Species Name
 Ensete ventricosum (E. edule)1

Family
Musaceae 

Local Name(s)
Enset, Guna-guna, Koba (Amargna), Koba, Weke, Wese (Oromiffa), Uta, Yecha (Wolayetgna), Wild Banana (English)

General description
a leafy herb 6 - 12m, swollen below, the 'false stem' formed by the leaf bases. The large leaves grow in spirals, each one to 6m long and 1m wide, bright green with a thick pink-red midrib and short red stalk. The leaf blades tear with age. Flowers are found in large hanging heads 2- 3m long, the white flowers with one petal protected by large dark red bracts, 5 stamens produce sticky pollen. The fruits, although looking like normal bananas, arranged in small yellow clusters, are not edible. Each leathery fruit, about 9cm long, contains many hard seeds, brown-black to 2cm long with only a thin layer of pulp. The whole plant dies down after fruiting.

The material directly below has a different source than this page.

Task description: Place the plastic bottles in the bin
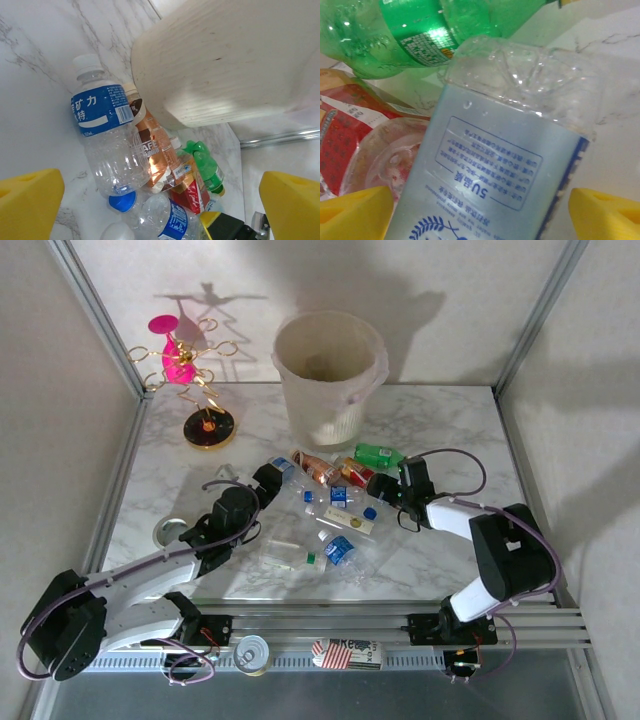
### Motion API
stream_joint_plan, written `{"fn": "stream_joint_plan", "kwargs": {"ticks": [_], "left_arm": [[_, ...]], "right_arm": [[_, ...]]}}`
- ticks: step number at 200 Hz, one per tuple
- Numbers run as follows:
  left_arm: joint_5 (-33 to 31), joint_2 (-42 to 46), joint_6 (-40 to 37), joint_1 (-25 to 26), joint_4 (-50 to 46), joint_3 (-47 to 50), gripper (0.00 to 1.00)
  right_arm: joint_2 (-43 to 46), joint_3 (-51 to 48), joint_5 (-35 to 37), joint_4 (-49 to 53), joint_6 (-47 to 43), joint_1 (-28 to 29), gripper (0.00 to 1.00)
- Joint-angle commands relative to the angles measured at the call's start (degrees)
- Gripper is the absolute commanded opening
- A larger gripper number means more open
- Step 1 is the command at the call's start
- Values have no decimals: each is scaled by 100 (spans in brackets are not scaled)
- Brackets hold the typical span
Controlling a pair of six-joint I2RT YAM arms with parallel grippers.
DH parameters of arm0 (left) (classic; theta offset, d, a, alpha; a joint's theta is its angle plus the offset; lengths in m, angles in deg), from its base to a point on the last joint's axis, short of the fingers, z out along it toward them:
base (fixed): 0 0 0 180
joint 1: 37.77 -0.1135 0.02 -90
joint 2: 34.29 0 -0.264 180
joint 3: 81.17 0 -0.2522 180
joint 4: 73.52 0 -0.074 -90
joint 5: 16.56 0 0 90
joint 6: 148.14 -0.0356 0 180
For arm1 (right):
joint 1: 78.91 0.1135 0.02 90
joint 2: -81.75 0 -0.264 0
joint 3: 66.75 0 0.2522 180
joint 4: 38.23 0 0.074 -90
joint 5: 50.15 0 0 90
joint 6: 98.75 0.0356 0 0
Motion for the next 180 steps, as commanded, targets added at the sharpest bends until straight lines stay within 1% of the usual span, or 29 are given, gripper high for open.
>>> {"fn": "stream_joint_plan", "kwargs": {"ticks": [1,23,90,115,141,180], "left_arm": [[-166,129,12,56,-217,-102,100],[-194,146,21,56,-224,-76,100],[-245,111,-5,56,-150,-70,100],[-327,133,-77,56,-145,-70,100],[-455,222,-155,-13,-188,-51,100],[-428,411,-201,-230,-132,110,100]], "right_arm": [[-197,14,15,119,15,-26,86],[-157,-68,-3,80,42,-28,80],[382,-41,176,296,-10,-36,61],[705,44,198,466,-142,-36,57],[1244,95,225,605,-371,-36,55],[2006,390,-97,810,-721,-36,53]]}}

Edible part(s), preparation methods and palatability
'false stem' is edible. In Wolayta, North Omo Zone, at times of hardship, the corm (root and stem juncture) and fleshy pseudo-stem2 (false-stem) of immature 'enset' plants are harvested and consumed. A meal or flour is made from the pulp inside the stem and rootstock. As the corm and the pseudo-stem are decorticated, the 'enset' plants have to be destroyed. 'Enset', commonly found in home gardens in parts of Southern and Western Ethiopia, reaches maturity after about eight years depending on the type of clones planted and the local agro-ecology. But many farmers are forced to harvest and destroy the plant before it reaches physiological maturity, which consequently leads not only to the total destruction of the crop but also affects the quality and quantity of the food products obtained. Sometimes, when there is an acute shortage of food, farmers may even consume seedlings and saplings of 'enset' (Shank & Chernet, 1996). 

Agroecology
like the common banana, this fleshy tree is a giant herb. Outside Ethiopia it also grows in the Sudan, East and Central Africa and in a few suitable places in South Africa. It grows in wet upland valleys and ravines and along streams in the forests of lower mountain slopes (1,600 - 2,400m). In south-central Ethiopia 'enset' is extensively cultivated for food up to 3,000m in moist and wet mid- and highlands. 

Propagation Method(s) 
propagates by suckers.

Sample location (s)
***

Remarks
Ensete differs from the true banana, in the terminal head of flowers and by dying after flowering. Pollination is commonly brought about by bats transferring the sticky pollen.

No Photo! 


1 Parts of the following description have been taken from Bekele-Tesemma et al., 1993: p. 210/211
2 The pseudo-stem is "the 'tree trunk' formed by the bases of the leaves of the leaf sheaths adhering to one another in concentric fashion" (Shank & Chernet, 1996: p.2)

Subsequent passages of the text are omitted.